‘The Place Beyond The Pines’ Movie Review on KCTV5

by Eric Melin on April 15, 2013

in Reviews,Video Reviews

Here’s the clip of me reviewing The Place Beyond The Pines, the latest from director Derek Cianfrance, on KCTV5’s Its Your Morning with Dave Hall.

My print review for The Place Beyond the Pines is at Lawrence.com and excerpted below. Also, you can hear Trevan and I talk about the movie on the Scene-Stealers Podcast #87, and read Trevan’s full review of the movie here.

If you’ve seen the trailer, you are probably expecting an action-based crime thriller where a frustrated local cop (Bradley Cooper) chases down a mysterious motorcycle bandit (Ryan Gosling) who’s been robbing banks. Luckily, there’s a lot more to the movie than that.

The Place Beyond the Pines begins with a piece of dynamic myth-making, but with one key addition. From the opening unbroken over-the-shoulder take that follows Gosling’s tattooed stunt cyclist Luke Glanton into a cheering crowd and beyond, Cianfrance’s movie endears its characters to us and makes them easy to identify with. There’s a reason baked into the story that Luke is presented as larger than life, and over two hours into the film when this scene is a distant memory, its resonance is amplified because of the time that’s passed.

In its first couple of chapters, The Place Beyond the Pines appears to solely be about moral compromise. But Cianfrance, who also wrote the film with Ben Coccio and Darius Marder, is painting on a larger canvas. The economically depressed setting of Schenectady, N.Y., and its surrounding forest and rural area serves as a fitting backdrop as its characters make tough choices that will have rippling effects on the lives around them.

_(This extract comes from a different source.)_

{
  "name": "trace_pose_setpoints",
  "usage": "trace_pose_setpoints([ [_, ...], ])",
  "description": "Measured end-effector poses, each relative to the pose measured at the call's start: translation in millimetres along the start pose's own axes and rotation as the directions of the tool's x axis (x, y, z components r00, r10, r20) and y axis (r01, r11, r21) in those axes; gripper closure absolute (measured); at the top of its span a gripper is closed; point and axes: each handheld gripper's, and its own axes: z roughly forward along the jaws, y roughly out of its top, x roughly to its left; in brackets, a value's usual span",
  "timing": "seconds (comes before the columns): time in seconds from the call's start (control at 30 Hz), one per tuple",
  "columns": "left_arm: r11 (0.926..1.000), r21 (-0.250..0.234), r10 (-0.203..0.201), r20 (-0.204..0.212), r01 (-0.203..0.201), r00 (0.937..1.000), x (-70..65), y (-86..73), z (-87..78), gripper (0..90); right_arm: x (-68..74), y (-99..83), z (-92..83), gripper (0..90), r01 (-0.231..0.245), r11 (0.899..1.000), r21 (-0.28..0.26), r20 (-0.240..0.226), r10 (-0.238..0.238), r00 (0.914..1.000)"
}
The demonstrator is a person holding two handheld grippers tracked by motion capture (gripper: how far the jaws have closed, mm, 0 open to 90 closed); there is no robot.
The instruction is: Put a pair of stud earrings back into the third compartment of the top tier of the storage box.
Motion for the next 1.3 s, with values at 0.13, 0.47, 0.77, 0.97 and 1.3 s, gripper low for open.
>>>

Like his previous film Blue Valentine, Cianfrance shows a strong tendency toward naturalistic filmmaking, one that isn’t muddled by the usual amount of quick editing and slam-bang pacing. When the story asks that you accept certain coincidences as part of its conceit, it’s the authenticity of the performances and intimacy of the presentation that ground the film emotionally. Even the scenes of Gosling riding at top speed on his motorcycle are thrilling in their immediacy without using any of the big-budget techniques and multiple camera angles that action directors rely on these days.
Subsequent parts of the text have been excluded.